L'Office de consultation publique de Montréal, qui a rendu public hier son rapport - en majorité favorable - sur la revitalisation des ensembles immobiliers, appuie la demande du CLIC. «Les ménages relogés ne devraient pas être pénalisés par la démarche adoptée par la Ville pour régler le problème d'insalubrité. Pour éviter qu'ils ne s'appauvrissent davantage à cause du processus de relogement, la commission recommande à la Ville de leur verser une indemnité couvrant la différence de loyer induite par le relogement, et ce, jusqu'à leur retour.»

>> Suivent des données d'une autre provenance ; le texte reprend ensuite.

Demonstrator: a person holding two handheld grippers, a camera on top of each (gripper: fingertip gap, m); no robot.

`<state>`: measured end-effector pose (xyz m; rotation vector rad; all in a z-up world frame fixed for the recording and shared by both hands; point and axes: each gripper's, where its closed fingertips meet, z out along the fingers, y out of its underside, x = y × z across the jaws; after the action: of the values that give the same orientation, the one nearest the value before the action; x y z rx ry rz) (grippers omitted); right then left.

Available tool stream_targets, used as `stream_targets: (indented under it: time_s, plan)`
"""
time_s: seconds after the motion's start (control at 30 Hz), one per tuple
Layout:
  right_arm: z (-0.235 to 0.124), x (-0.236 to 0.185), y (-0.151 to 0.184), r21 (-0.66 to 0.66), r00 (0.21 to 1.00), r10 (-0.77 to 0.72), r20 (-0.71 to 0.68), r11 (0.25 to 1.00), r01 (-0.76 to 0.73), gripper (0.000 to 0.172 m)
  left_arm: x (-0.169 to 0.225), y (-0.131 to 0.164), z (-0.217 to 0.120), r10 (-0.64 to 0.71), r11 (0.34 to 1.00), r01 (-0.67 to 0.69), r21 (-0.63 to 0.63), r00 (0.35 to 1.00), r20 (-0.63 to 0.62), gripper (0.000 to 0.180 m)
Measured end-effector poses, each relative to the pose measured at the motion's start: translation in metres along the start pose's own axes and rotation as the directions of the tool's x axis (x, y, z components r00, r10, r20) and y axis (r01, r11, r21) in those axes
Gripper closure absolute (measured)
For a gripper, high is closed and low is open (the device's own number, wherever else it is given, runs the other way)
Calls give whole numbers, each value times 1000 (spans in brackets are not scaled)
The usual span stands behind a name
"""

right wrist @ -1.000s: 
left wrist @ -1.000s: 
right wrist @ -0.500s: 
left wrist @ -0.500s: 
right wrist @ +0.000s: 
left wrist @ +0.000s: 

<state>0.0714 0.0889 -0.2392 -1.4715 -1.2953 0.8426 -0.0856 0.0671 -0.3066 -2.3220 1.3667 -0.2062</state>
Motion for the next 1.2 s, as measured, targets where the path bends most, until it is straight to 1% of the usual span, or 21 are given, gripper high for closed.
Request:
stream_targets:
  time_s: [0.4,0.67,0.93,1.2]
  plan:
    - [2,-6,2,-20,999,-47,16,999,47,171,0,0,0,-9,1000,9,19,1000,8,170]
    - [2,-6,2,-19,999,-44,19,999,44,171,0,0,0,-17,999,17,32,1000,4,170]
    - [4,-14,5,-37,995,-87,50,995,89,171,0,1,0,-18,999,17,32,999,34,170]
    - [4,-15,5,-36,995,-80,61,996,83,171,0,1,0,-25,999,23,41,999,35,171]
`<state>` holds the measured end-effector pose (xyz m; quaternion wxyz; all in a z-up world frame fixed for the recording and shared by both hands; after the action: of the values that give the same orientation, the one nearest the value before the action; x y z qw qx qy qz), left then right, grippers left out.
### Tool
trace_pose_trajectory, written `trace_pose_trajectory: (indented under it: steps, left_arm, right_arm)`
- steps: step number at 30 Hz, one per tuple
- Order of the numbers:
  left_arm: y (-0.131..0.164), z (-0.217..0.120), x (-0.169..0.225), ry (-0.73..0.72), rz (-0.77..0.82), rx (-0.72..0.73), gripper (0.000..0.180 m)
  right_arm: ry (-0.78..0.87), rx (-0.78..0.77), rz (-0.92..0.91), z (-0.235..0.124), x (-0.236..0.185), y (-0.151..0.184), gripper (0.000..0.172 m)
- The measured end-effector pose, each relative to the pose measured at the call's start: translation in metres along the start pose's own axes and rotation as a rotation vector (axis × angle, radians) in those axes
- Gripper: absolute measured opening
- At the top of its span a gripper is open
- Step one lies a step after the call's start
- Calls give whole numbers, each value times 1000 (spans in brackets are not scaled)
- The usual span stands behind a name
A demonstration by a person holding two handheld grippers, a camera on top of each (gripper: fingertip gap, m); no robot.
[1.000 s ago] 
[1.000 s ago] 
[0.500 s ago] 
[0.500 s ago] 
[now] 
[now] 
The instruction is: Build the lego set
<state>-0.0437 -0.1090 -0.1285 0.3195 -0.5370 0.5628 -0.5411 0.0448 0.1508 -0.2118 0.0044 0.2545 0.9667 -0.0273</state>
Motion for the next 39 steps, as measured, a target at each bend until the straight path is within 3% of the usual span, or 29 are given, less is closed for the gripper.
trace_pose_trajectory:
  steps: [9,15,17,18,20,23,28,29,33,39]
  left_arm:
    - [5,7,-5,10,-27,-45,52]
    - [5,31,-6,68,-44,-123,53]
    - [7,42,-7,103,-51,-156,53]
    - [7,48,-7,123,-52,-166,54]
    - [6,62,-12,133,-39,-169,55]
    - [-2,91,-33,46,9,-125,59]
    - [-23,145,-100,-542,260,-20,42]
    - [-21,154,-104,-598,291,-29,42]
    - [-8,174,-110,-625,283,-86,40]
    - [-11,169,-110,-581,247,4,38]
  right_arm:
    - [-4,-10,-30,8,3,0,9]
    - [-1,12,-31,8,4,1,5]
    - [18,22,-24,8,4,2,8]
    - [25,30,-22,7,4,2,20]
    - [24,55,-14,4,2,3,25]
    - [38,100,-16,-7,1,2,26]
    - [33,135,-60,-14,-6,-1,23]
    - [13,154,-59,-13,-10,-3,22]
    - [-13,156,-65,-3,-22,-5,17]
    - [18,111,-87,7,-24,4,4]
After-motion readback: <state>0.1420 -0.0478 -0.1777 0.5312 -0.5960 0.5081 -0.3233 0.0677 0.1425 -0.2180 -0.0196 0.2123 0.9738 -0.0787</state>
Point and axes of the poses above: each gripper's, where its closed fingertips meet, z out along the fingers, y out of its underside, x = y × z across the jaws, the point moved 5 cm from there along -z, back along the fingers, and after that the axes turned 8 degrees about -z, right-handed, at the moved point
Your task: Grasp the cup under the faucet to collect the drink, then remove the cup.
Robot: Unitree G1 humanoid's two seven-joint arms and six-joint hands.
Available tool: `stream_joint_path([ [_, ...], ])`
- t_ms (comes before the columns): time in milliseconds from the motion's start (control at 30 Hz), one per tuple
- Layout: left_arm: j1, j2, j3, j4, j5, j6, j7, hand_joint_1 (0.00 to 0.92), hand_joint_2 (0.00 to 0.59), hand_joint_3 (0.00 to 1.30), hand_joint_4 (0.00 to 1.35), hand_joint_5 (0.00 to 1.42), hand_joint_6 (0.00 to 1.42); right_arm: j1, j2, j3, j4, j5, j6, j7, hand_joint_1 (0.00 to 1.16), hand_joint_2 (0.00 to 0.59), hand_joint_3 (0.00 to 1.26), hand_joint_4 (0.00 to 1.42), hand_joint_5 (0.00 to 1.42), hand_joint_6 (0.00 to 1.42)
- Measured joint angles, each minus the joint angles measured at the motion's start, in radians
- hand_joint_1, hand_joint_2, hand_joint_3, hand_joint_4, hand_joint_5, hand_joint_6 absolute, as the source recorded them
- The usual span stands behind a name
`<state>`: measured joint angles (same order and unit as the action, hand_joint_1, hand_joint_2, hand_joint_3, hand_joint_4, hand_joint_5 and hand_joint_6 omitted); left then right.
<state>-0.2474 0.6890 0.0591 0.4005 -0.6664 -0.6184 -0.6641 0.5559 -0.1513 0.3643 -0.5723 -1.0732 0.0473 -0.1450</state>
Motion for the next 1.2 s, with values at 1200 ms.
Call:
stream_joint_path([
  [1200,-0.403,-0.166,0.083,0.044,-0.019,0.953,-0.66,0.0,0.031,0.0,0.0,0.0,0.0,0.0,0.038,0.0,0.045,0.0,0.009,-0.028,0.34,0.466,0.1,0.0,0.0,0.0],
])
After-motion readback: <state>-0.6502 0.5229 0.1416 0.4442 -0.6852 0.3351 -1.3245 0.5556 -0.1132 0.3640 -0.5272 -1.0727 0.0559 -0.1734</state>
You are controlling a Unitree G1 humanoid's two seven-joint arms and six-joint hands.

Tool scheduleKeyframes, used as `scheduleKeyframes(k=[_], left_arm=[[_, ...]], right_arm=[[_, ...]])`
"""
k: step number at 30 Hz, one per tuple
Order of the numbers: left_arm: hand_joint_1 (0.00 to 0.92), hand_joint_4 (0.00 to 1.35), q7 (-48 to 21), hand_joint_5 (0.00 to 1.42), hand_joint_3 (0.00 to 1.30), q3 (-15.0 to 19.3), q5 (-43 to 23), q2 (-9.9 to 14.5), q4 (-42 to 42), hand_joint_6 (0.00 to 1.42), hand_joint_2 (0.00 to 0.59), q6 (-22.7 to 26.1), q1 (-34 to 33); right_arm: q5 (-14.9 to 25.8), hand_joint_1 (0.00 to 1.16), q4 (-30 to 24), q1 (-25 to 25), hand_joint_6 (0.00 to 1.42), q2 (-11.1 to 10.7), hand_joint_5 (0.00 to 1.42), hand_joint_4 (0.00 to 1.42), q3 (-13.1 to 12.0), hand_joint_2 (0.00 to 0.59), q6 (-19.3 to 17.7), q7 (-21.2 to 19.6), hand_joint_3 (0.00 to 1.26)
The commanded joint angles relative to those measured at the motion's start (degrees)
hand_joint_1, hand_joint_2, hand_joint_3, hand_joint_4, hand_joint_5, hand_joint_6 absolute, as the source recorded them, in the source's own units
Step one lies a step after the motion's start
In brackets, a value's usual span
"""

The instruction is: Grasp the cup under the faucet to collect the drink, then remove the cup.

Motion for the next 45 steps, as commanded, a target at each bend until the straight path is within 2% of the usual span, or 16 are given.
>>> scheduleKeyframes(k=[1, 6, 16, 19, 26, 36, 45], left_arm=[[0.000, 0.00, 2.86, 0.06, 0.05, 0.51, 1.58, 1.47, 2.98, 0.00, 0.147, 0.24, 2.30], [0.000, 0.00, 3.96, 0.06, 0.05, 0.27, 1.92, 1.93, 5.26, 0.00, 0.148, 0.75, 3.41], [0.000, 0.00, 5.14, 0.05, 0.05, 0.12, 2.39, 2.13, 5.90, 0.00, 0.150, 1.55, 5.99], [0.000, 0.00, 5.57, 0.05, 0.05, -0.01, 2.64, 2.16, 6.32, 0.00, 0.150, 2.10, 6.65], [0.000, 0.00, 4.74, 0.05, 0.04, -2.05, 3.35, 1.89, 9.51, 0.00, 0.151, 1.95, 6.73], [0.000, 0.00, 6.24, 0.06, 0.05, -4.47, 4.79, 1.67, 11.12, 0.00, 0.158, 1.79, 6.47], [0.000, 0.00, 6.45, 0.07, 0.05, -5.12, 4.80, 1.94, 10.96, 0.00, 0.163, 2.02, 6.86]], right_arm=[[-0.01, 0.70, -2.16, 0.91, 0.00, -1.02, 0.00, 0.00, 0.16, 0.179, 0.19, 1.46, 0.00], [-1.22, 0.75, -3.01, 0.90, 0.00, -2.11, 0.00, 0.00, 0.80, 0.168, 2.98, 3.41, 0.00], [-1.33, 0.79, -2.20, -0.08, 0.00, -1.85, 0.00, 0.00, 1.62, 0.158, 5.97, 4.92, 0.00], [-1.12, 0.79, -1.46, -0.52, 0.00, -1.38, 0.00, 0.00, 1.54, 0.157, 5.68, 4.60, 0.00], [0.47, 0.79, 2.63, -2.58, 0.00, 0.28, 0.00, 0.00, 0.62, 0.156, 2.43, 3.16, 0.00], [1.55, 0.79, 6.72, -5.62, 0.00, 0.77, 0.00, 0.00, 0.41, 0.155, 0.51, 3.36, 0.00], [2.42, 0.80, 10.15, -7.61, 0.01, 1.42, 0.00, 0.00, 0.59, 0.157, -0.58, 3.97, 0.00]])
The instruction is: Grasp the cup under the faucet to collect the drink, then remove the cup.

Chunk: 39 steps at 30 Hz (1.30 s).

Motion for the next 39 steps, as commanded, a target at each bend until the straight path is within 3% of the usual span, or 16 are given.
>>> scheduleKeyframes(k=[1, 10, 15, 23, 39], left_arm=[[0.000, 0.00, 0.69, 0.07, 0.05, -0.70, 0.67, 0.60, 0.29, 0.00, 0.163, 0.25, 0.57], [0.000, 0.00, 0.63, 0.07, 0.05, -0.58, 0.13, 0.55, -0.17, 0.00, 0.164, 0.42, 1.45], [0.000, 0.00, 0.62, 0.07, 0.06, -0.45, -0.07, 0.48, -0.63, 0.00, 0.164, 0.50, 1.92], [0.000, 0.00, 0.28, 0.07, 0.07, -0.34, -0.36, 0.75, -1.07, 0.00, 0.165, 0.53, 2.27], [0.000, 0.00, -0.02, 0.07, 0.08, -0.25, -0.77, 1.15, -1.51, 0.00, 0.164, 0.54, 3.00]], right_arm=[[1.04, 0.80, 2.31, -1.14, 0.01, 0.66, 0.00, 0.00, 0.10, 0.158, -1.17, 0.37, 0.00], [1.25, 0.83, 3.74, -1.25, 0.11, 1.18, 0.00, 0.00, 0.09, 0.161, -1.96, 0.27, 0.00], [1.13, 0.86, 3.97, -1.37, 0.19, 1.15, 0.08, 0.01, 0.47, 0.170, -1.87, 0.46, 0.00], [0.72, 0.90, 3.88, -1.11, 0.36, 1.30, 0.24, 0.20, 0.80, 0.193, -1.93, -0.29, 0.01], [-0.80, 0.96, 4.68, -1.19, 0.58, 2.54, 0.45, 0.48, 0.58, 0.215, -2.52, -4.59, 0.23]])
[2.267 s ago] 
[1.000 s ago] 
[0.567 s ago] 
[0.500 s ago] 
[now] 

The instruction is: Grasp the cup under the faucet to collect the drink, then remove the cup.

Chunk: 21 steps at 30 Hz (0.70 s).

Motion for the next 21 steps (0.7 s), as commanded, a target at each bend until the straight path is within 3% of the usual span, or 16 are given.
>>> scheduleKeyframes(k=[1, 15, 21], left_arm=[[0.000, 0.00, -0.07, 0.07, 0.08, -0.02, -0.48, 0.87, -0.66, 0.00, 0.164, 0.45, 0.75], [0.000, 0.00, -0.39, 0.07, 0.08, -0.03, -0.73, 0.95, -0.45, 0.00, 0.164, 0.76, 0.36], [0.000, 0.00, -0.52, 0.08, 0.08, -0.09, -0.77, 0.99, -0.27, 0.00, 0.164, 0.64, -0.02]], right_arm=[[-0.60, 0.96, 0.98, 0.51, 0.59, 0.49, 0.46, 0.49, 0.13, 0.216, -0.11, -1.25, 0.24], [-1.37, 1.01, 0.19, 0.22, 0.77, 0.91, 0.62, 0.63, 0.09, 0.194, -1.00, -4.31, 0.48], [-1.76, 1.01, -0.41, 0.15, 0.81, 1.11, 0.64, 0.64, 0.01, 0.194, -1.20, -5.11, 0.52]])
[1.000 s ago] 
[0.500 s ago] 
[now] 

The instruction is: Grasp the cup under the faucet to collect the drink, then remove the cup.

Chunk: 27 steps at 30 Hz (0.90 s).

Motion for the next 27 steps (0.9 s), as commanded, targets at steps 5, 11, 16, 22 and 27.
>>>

Mohamed Aouidat est l'un de ces locataires pénalisés. Ce père de trois grands enfants verse 400 $ de plus par mois en loyer depuis son déménagement, en juillet dernier. Il fait partie des 137 familles qui veulent revenir habiter les places l'Acadie et Henri-Bourassa une fois les travaux terminés. «Ce relogement, ça a vraiment perturbé ma vie avec ma famille», souligne-t-il. L'indemnité de départ qu'il a reçue de la Société d'habitation de Montréal a servi à acheter un nouvel ameublement : les anciens meubles étaient totalement contaminés par la vermine.

«La ville est sensible à cette question», souligne Denis Quirion, directeur de l'habitation à la Ville de Montréal. La SHDM dédommagera une quarantaine de ménages qui ont déjà fait une demande de compensation supplémentaire, promet-il. «Pour les autres, on va regarder ça au cas par cas», dit M. Quirion.

D'autre part, la plupart des intervenants au dossier des 21 immeubles des places se disent satisfaits du rapport de l'Office de consultation, qui estime que le projet du groupe Tyron est, dans l'ensemble, tout à fait convenable et qu'il doit se réaliser le plus rapidement possible. Sept des 21 immeubles des deux places, qui faisaient partie des pires taudis de la métropole, ont déjà été démolis par les bulldozers. À terme, seuls deux immeubles, déjà rénovés, resteront debout.

En lieu et place, le Groupe Tyron veut construire 1300 logements, qui s'élèveront autour d'un parc, où on trouvera une garderie et divers services.

Cependant, seulement 15 % de ces appartements seront des logements sociaux. C'est là le seul bémol exprimé par le CLIC, qui réclame qu'on double le nombre de logements sociaux. Une demande que rejette la Ville. «Quinze pour cent, c'est un pourcentage réaliste», dit Denis Quirion.